When Junior went to Kentucky, where he was on a top 20 relay team, and then later to Tech, the thought was that maybe someone in the programs would eventually let him play both. But with money so tight in track and Junior racking up the accolades, track didn't want to risk losing his scholarship if he got hurt in football. Neither did he.

So when Junior came home last summer from training in Colorado after his college career, his father could see the football bug never left.

"He wanted to catch the football," Rodney Sr. says. "I said, 'Hey, we're a DB family.' But we're also a family of athletes. I'm not the kind of father who wants my son to do what I did. So I began working out with him. I'm telling you, he's tough. I stopped trying to cover him. That speed is something I've never seen."

It just so happened that they don't run the triple option at East anymore because Heath Sr.'s old Bengals quarterback is the head coach.

(That day in 2001 Jon Kitna engineered a win over the defending Super Bowl champion Ravens at Paycor, Heath defended two passes and recovered a fumble.)

Kitna's son, Jalen, just home from Alabama-Birmingham, needed people to throw to and to get ready for the UAB pro day. Rod needed just to play. Not only did the sons of Kitna and Heath hook up to practice, they became close and Jalen wanted to take Rod with him to Alabama. Even Jon Kitna was telling Senior that his son should give the game a second chance because of that speed.

"They wouldn't let him run (the 40), but they let him run routes," Senior says. "It was his first time he was in front of scouts.
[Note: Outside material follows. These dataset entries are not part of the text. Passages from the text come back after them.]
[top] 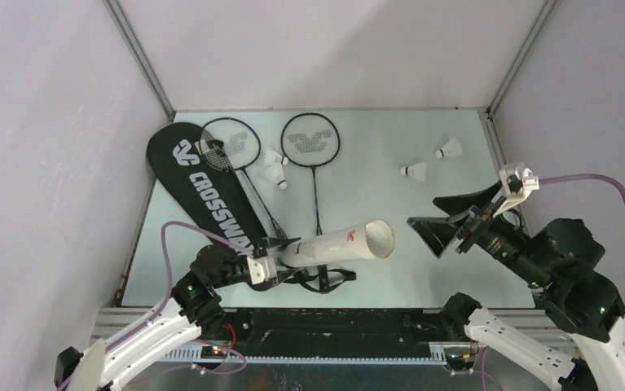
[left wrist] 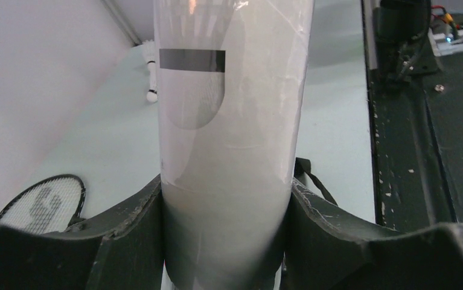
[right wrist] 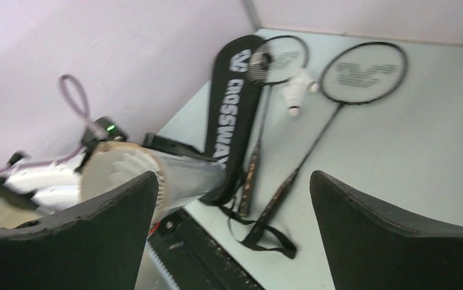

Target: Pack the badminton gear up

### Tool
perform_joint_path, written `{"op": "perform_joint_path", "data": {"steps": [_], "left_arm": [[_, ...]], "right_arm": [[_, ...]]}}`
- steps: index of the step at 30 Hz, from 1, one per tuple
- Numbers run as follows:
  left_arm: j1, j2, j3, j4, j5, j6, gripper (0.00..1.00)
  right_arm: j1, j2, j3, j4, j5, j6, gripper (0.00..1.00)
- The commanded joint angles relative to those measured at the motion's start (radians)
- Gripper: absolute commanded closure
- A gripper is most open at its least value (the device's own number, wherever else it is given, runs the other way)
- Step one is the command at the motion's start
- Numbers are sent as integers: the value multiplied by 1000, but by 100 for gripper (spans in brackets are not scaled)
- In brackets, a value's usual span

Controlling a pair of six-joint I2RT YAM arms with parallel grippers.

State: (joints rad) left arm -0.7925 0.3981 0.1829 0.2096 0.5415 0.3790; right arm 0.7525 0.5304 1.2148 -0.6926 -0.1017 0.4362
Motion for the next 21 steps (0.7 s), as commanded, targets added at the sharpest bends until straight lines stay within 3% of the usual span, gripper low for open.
{"op": "perform_joint_path", "data": {"steps": [1, 4, 5, 6, 7, 11, 13, 18, 21], "left_arm": [[-3, -29, -12, 182, -124, -105, 78], [-4, -37, -29, 258, -230, -170, 77], [-4, -41, -33, 270, -258, -184, 77], [-4, -46, -41, 300, -280, -194, 77], [-4, -50, -45, 315, -309, -210, 77], [-2, -55, -69, 387, -355, -236, 77], [-2, -52, -71, 387, -355, -236, 77], [-4, -19, -62, 371, -362, -230, 77], [-4, -3, -57, 360, -375, -223, 77]], "right_arm": [[-1, 71, 17, 12, 295, -19, 1], [-48, 153, 16, -9, 486, -38, 1], [-112, 205, 16, -10, 480, -42, 1], [-163, 231, 11, -5, 421, -44, 1], [-289, 287, 7, 1, 356, -43, 1], [-678, 481, -65, 121, -107, 1, 1], [-794, 606, -93, 212, -183, 9, 0], [-899, 992, -49, 446, -262, 3, 2], [-918, 1159, 53, 474, -274, 6, 6]]}}
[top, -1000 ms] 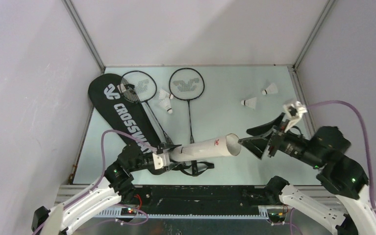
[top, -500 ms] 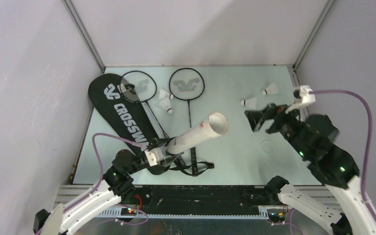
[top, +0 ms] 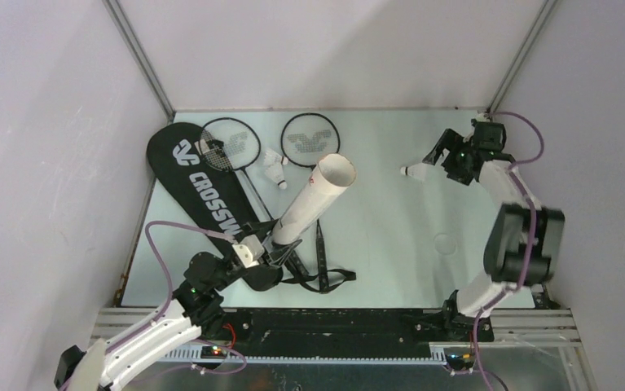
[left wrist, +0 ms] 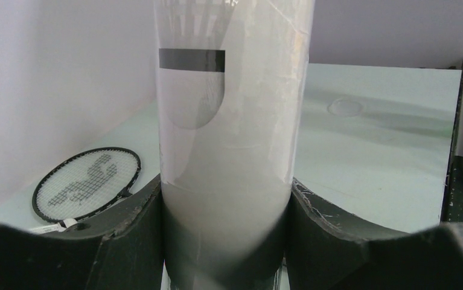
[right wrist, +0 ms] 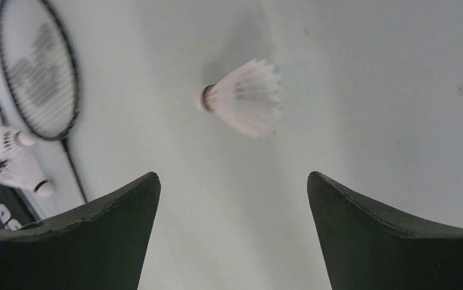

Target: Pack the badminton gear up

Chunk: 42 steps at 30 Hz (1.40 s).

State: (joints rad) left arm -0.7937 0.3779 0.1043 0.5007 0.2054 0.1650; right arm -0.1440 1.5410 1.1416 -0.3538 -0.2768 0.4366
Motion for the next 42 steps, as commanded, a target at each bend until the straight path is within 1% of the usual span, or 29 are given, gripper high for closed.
{"op": "perform_joint_path", "data": {"steps": [1, 5, 7, 9, 11, 12, 13, 14, 15, 16, 17, 18, 19, 20, 22, 23, 27, 29, 30, 31, 32, 33, 34, 35, 36, 37, 38, 39, 42], "left_arm": [[-2, 22, 22, 65, -43, -4, 77], [-2, 28, 26, 51, -52, 6, 77], [-2, 29, 26, 51, -53, 8, 77], [-2, 29, 26, 48, -54, 10, 77], [-2, 31, 26, 44, -56, 12, 77], [-2, 33, 25, 44, -56, 13, 77], [-2, 34, 25, 45, -57, 12, 77], [-2, 38, 25, 47, -57, 12, 77], [-2, 39, 25, 47, -57, 12, 77], [-2, 42, 24, 46, -57, 12, 77], [-2, 44, 24, 47, -59, 12, 77], [-2, 47, 24, 48, -60, 12, 77], [-2, 48, 24, 47, -64, 10, 77], [-2, 50, 25, 47, -70, 7, 77], [-2, 47, 27, 41, -72, 4, 77], [-2, 46, 28, 34, -72, 3, 77], [-1, 29, 26, 19, -67, 2, 77], [-2, 29, 28, 0, -46, 10, 77], [-2, 30, 30, -7, -25, 16, 77], [-2, 36, 40, -27, -16, 18, 77], [-2, 39, 46, -55, 0, 25, 77], [-2, 47, 59, -72, 11, 30, 77], [-2, 53, 66, -109, 38, 48, 76], [-2, 66, 78, -130, 71, 72, 76], [-2, 73, 85, -171, 84, 82, 76], [-2, 87, 100, -190, 104, 91, 76], [-2, 94, 106, -224, 113, 107, 76], [-2, 105, 118, -240, 135, 124, 76], [-2, 115, 130, -274, 170, 143, 76]], "right_arm": [[-20, 220, 147, 134, -97, 4, 6], [-14, 381, 247, 111, -109, 8, 12], [-13, 425, 259, 120, -99, 14, 14], [-11, 456, 262, 138, -106, 22, 18], [-8, 475, 262, 146, -122, 25, 24], [-6, 481, 262, 148, -123, 29, 30], [-3, 483, 262, 147, -130, 31, 34], [1, 485, 262, 147, -136, 34, 43], [3, 483, 262, 147, -146, 34, 47], [10, 477, 262, 143, -150, 33, 55], [13, 474, 262, 134, -151, 33, 58], [20, 464, 262, 129, -147, 32, 69], [22, 460, 262, 119, -138, 33, 76], [25, 448, 262, 110, -136, 33, 90], [27, 417, 261, 88, -133, 34, 100], [28, 402, 256, 79, -131, 31, 100], [42, 258, 221, 41, -112, -5, 100], [61, 114, 197, 9, -101, -43, 100], [78, 74, 188, -1, -95, -59, 100], [105, -18, 168, -21, -90, -96, 100], [121, -70, 156, -30, -74, -117, 100], [173, -175, 130, -46, -61, -175, 100], [203, -229, 116, -50, -25, -227, 100], [260, -342, 77, -47, 0, -248, 100], [293, -399, 56, -22, 41, -277, 100], [350, -513, 10, -7, 54, -287, 100], [373, -567, -28, 18, 56, -295, 100], [414, -667, -41, 23, 47, -293, 100], [473, -842, -59, -5, -34, -252, 100]]}}
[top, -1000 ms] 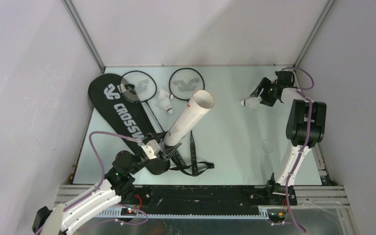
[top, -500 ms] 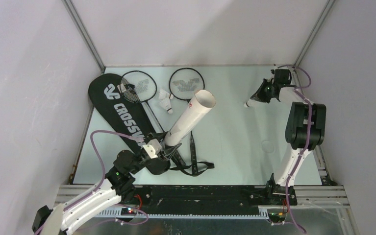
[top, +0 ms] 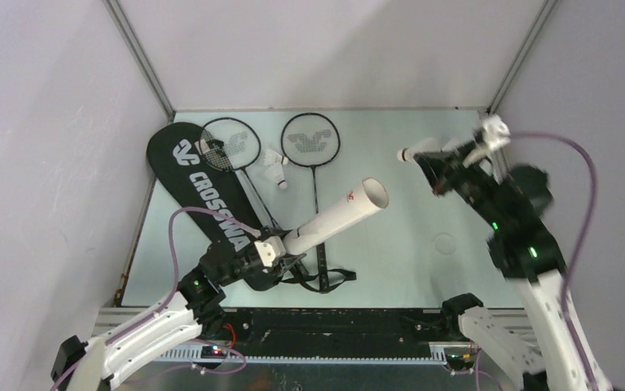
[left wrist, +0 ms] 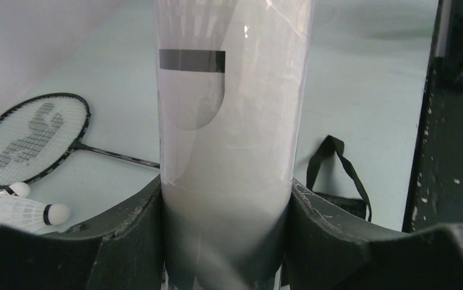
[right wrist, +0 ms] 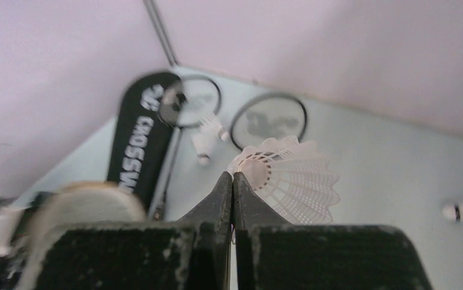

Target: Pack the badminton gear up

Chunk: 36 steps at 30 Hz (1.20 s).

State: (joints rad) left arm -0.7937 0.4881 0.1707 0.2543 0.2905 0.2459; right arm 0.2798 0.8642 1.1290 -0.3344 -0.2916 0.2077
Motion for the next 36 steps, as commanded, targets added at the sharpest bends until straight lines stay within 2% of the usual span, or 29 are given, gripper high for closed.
{"op": "perform_joint_path", "data": {"steps": [1, 6, 13, 21, 32, 36], "left_arm": [[-2, 3, 62, -28, 91, 64, 76], [-1, -29, 52, -58, 118, 89, 75], [-2, -70, 37, -75, 143, 93, 75], [-2, -90, 18, -63, 152, 106, 76], [-2, -112, 1, -67, 171, 122, 76], [-2, -94, 4, -62, 195, 128, 76]], "right_arm": [[70, -192, -46, -37, -42, -16, 100], [110, -300, -46, -135, -182, 44, 100], [131, -265, -46, -155, -370, 93, 100], [192, -242, -46, -209, -427, 93, 100], [210, -311, -46, -195, -351, 138, 100], [210, -281, -46, -179, -384, 168, 100]]}}
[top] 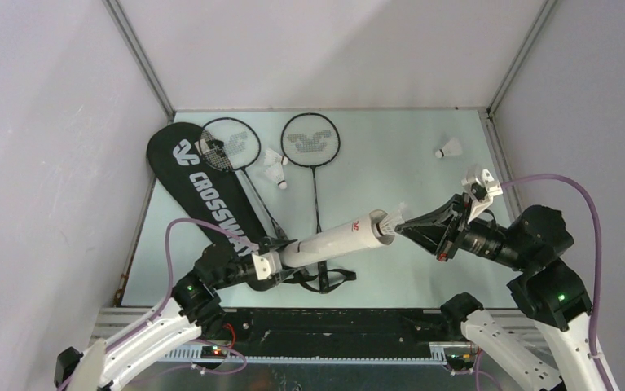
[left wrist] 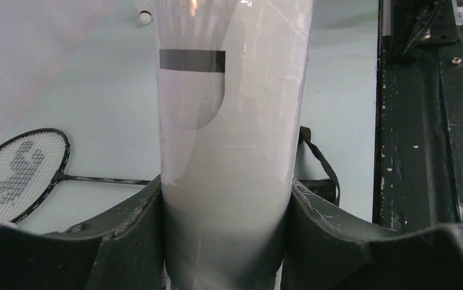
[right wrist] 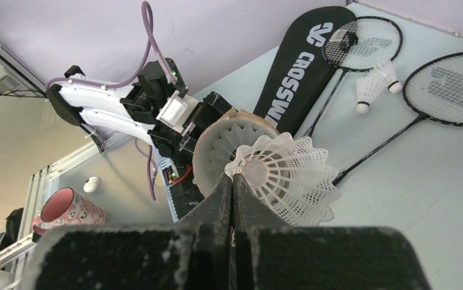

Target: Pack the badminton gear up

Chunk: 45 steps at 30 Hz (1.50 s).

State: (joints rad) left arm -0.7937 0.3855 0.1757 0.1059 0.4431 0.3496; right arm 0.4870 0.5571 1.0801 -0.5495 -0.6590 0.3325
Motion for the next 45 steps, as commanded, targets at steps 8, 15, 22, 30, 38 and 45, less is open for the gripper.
{"op": "perform_joint_path", "data": {"steps": [8, 15, 22, 30, 38, 45], "left_arm": [[-2, 7, -1, 88, 69, 27, 76], [-2, -6, -8, 91, 79, 32, 76], [-2, -5, -7, 95, 96, 31, 76], [-2, -12, -8, 90, 93, 30, 76], [-2, -27, -14, 91, 89, 29, 76], [-1, -37, -17, 92, 91, 29, 76]], "right_arm": [[47, 155, 3, 69, -129, 93, 100], [138, 200, 3, 33, -57, 97, 100], [214, 258, 8, 8, 21, 75, 100], [305, 316, 123, -154, 276, -15, 82], [306, 201, 179, -155, 373, -2, 57], [306, 99, 211, -124, 459, -15, 12]]}}
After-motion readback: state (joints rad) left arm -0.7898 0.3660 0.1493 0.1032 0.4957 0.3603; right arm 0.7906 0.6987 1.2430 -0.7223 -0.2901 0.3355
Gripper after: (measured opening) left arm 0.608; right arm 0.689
The videos got posted and he was flying down there. Their GM was impressed."

Impressed enough that he reached out to Bengals assistant general manager Trey Brown. Of course, they would invite a guy who ran a 9.9 and 10.1s consistently. It would help that Jalen would be throwing to him, along with the obligatory St. X quarterback, this year Indiana of Pennsylvania's prolific Matthew Rueve.

Things were happening just as fast as young Heath. Andrew Johnson, the Bengals scout who runs the local day, set it up Thursday. By 8:30 a.m. Tuesday, Heath was explaining to reporters how it felt after playing football on his dad's old stomping grounds.

Born the spring after what turned out to his dad's career-ending hamstring injury, he turns 24 next month. His dad was always his favorite Bengal, but when brought him down to some games as a kid, he loved A.J. Green.

Weaned on stories of his father playing against Hall of Fame receivers such as Jerry Rice and Marvin Harrison, he knew what an opportunity looked like.

"I showed them I'm coachable. I can catch. Plus I can run," Heath Jr. said. "The receivers coach kept telling me and the other receiver we were doing a good job.

"It's all about an opportunity. God opened the door and I walked through."

Heath Jr. took time to thank Troy Walters, that receivers coach. Heath Sr. thanked the stars for a son that just wanted a chance.

"We'll see what happens next," said Rodney Heath Jr. at the end of a longshot day.